Dans mon dernier éditorial en date du 1er novembre ici même, je posais cette question : « Pourquoi la candidature de trop du président Macky Sall est une question de vie et (ou) de mort pour eux ? » Et j’avançais l’explication qu’ils traînent tellement de casseroles que perdre le pouvoir en 2024 signerait leur descente aux enfers. Ils devront répondre que leurs crimes. De tous leurs crimes. Économiques ou humains. Et comme ils supposent comme beaucoup de Sénégalais que celui qui devrait les remplacer pourrait bien être monsieur Ousmane Sonko, ils balisent à mort. Parce qu’ils subodorent que cet homme pourrait bien avoir le sabre plus lourd et tranchant que le Macky des premiers mois de l’alternance, ils feront tout pour différer, voire empêcher sa victoire en 2024… Et faire taire les voix, toutes les voix qui chantent faux…À commencer par celles qui réclament le respect des libertés, comme celles d’exprimer son désaccord, sa colère, de réclamer ses droits. Pape Alé fait partie de ces résistants, les lignes avancées d’un combat qui pourrait et devrait s’élargir. Des syndicats de la corporation (journalistes), des autres syndicats, des acteurs de la société civile et même les partis.
Ça fait ringard, je le sais, mais ce dont il s’agit, c’est d’un combat entre les forces démocratiques, le régime et ses differents appendices, alliés d’intérêts. Les pâtirons (la majorité) de presse ne seront pas à la tête (ni à la queue d’ailleurs) de ce combat. Madiambal était (est) un patron de presse, il a eu le soutien de ses collègues patrons d’abord, puis du reste du corps des journalistes. Aujourd’hui, la configuration de la presse, le rapport de certains organes avec le pouvoir, le fait que PAN est excré de certains patrons de presse, voire des collègues tout court (par jalousie ou envie), tout cela donc rend difficile (mais pas impossible) une mobilisation générale, massive.

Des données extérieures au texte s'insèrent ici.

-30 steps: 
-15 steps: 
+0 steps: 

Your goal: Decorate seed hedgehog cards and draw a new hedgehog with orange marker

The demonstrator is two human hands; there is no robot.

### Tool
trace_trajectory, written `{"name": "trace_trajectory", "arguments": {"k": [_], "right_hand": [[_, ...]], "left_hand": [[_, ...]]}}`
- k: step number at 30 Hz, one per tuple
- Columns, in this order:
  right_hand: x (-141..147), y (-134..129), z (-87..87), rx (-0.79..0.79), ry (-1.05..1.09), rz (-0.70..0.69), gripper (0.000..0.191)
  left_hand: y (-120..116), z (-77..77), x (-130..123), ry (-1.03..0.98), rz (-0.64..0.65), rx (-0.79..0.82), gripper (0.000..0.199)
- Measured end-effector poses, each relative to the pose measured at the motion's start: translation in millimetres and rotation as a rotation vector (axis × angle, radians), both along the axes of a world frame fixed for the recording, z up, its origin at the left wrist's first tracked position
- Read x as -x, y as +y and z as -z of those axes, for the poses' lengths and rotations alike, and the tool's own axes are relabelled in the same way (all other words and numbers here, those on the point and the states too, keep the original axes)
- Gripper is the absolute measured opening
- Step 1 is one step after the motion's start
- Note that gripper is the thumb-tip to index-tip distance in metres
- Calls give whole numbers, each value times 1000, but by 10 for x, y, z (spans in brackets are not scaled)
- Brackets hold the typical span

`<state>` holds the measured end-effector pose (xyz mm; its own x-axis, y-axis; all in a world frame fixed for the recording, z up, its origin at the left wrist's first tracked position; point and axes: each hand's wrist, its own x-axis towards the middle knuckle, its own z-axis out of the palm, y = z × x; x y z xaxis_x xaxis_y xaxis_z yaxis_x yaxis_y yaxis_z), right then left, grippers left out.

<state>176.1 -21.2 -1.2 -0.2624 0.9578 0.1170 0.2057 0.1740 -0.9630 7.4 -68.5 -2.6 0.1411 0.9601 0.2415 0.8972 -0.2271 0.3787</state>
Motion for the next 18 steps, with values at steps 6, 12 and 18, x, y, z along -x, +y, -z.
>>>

Mais il faut bien commencer. Chaque jour qui passe est un jour de trop pour lui, pour sa liberté (et les nôtres) d’exercer librement sa profession. Et la propension facile, mais injuste, de mettre tout le monde sur le même pied dans les rapports avec la presse est inopérante. Aucun parti de l’opposition ne peut envoyer des forces de l’ordre interpeller un journaliste.
Ils n’embastillent pas non plus les journalistes. Et il n’est écrit nulle part que les journalistes, leur travail est hors champ de critiques. Heureusement du reste. Sinon, nous serions une catégorie à part. Hors contrôle…Le combat pour la démocratie est un combat de tous, pour tous. Et extraire PAN des geôles du pouvoir, c’est dire stop. Il y a une ligne rouge à ne pas franchir. Celle du bâillonnement des droits et des libertés.